## What you should do
An acceptable answer contains every record below, unchanged, and no pictures.

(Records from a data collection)

====================

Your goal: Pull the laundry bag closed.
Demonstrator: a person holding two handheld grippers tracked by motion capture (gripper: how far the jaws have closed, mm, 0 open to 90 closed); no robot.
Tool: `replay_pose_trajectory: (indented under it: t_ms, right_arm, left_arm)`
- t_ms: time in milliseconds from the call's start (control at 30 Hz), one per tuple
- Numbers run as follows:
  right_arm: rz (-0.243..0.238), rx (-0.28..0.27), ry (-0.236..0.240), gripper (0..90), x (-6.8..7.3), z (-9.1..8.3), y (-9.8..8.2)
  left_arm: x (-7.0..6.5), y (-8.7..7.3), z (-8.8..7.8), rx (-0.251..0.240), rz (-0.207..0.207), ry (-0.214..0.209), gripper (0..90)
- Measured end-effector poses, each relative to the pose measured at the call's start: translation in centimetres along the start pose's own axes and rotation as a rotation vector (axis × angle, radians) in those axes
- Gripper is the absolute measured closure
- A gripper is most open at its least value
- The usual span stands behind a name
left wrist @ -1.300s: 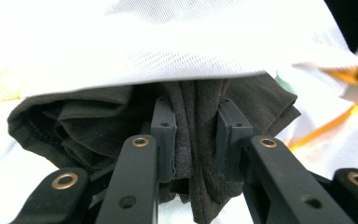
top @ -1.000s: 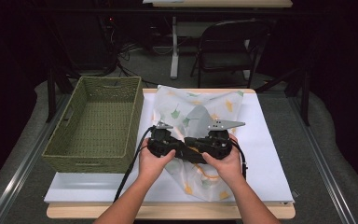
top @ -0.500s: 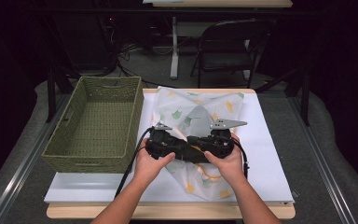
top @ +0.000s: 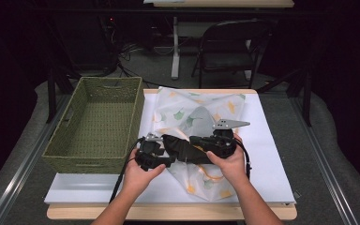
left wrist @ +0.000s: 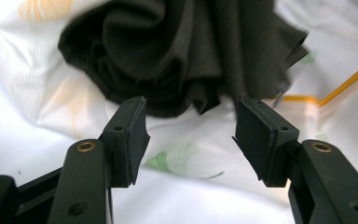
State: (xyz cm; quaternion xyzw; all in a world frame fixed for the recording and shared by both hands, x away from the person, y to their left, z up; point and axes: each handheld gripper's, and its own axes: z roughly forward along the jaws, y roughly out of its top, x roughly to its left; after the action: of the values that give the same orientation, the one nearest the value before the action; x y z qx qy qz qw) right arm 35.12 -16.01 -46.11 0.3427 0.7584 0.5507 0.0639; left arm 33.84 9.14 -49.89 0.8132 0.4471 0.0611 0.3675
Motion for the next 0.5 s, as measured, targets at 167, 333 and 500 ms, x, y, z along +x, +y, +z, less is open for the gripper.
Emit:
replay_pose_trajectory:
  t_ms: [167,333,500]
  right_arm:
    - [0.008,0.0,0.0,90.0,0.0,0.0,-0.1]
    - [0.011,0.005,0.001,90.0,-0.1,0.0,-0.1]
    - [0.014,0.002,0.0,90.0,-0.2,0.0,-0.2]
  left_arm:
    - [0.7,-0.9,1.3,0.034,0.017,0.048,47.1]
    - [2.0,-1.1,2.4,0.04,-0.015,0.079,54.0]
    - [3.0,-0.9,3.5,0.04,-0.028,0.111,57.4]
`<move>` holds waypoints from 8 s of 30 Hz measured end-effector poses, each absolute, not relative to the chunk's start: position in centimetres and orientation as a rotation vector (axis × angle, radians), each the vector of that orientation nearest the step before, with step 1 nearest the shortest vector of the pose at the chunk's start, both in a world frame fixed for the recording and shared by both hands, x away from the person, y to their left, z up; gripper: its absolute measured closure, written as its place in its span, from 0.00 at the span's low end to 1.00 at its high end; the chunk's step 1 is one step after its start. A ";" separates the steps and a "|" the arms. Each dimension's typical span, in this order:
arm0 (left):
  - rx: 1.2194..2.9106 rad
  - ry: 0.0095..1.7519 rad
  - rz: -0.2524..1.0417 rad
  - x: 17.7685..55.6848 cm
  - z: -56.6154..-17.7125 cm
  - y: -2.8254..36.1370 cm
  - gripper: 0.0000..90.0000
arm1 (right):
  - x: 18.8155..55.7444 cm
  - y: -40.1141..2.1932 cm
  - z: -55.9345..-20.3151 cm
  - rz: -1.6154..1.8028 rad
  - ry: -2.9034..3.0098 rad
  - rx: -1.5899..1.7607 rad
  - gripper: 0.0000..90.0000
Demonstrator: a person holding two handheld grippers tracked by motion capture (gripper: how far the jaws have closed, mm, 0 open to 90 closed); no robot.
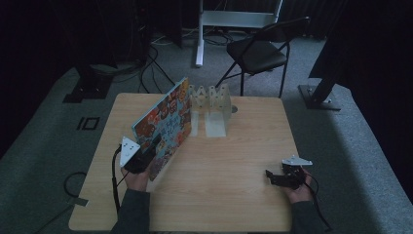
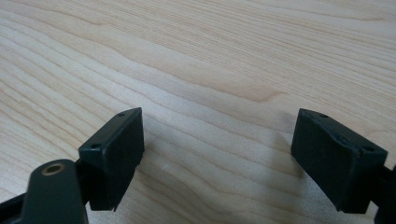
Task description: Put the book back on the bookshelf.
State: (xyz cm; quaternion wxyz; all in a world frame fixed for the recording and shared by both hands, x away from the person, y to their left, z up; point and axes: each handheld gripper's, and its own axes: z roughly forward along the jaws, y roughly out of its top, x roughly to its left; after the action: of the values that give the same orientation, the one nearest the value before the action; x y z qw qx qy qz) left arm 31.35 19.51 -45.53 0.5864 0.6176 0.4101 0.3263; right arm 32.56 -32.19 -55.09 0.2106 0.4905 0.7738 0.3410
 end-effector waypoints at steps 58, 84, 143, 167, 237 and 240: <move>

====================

## Written answer
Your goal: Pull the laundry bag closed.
Demonstrator: a person holding two handheld grippers tracked by motion capture (gripper: how far the jaws have closed, mm, 0 open to 90 closed); no robot.
Tool: `replay_pose_trajectory: (indented under it: t_ms, right_arm, left_arm)`
- t_ms: time in milliseconds from the call's start (control at 30 Hz), one per tuple
- Numbers run as follows:
  right_arm: rz (-0.243..0.238), rx (-0.28..0.27), ry (-0.236..0.240), gripper (0..90), x (-6.8..7.3), z (-9.1..8.3), y (-9.8..8.2)
  left_arm: x (-7.0..6.5), y (-8.7..7.3), z (-8.8..7.8), rx (-0.251..0.240), rz (-0.207..0.207), ry (-0.214..0.209), gripper (0..90)
- Measured end-effector poses, each relative to the pose measured at the call's start: translation in centimetres along the start pose's own axes and rotation as a rotation vector (axis × angle, radians) in those axes
- Gripper is the absolute measured closure
- A gripper is most open at its least value
- The usual span stands behind a name
left wrist @ -1.300s: 
top @ -1.000s: 
top @ -0.500s: 
top @ +0.000s: 
left wrist @ +0.000s: 
State: (xyz cm; quaternion xyzw; all in a world frame fixed for the recording and shared by both hands, x away from the person, y to their left, z up; point and axes: each handheld gripper's, and its own axes: z roughly forward along the jaws, y roughly out of its top, x roughly to its left; after the action: of the values that give the same orientation, the one nearest the value before the action; x y z qx qy qz qw) right arm 35.12 -16.01 -46.11 0.3427 0.7584 0.5507 0.0639; left arm 33.84 9.14 -49.89 0.8132 0.4471 0.0611 0.3675
Motion for the next 0.5 s, as measured, targets at 167, 333 and 500 ms, x, y, z along +x, +y, +z, less is open for the gripper.
Emit:
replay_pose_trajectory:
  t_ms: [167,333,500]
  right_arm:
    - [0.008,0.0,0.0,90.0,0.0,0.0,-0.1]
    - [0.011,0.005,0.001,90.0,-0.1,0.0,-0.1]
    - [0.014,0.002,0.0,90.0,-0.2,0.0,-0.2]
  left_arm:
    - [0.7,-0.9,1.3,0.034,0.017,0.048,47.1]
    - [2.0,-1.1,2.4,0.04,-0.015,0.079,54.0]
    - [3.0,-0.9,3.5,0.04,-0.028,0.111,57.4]
`<move>` holds waypoints from 8 s of 30 Hz measured end-effector poses, each absolute, not relative to the chunk's start: position in centimetres and orientation as a rotation vector (axis × angle, radians), each the vector of that orientation nearest the step before, with step 1 nearest the shortest vector of the pose at the chunk's start, both in a world frame fixed for the recording and shared by both hands, x away from the person, y to their left, z up; gripper: its absolute measured closure, written as its place in its span, from 0.00 at the span's low end to 1.00 at its high end; the chunk's step 1 is one step after its start. A ";" separates the steps and a "|" the arms. Each dimension's typical span, in this order:
arm0 (left):
  - rx: 1.2194..2.9106 rad
  - ry: 0.0095..1.7519 rad
  - rz: -0.2524..1.0417 rad
  - x: 17.7685..55.6848 cm
  - z: -56.6154..-17.7125 cm
  - y: -2.8254..36.1370 cm
  - gripper: 0.0000..90.0000
arm1 (right):
  - x: 18.8155..55.7444 cm
  - y: -40.1141..2.1932 cm
  - z: -55.9345..-20.3151 cm
  - rz: -1.6154..1.8028 rad
  - ry: -2.9034..3.0098 rad
  - rx: -1.5899..1.7607 rad
  - gripper: 0.0000..90.0000
Demonstrator: a person holding two handheld grippers tracked by motion capture (gripper: how far the jaws have closed, mm, 0 open to 90 closed); no robot.
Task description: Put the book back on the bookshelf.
State: (xyz cm; quaternion wxyz; all in a world frame fixed for the recording and shared by both hands, x away from the person, y to their left, z up; point and axes: each handheld gripper's, and its own axes: z roughly forward along the jaws, y roughly out of its top, x roughly to its left; after the action: of the values that give the same orientation, the one nearest the value before the action; x y z qw qx qy qz) left arm 31.35 19.51 -45.53 0.5864 0.6176 0.4101 0.3263; right arm 32.56 -32.19 -55.09 0.2106 0.4905 0.7738 0.3410
 end-effector waypoints at steps 58, 84, 143, 167, 237 and 240: <move>

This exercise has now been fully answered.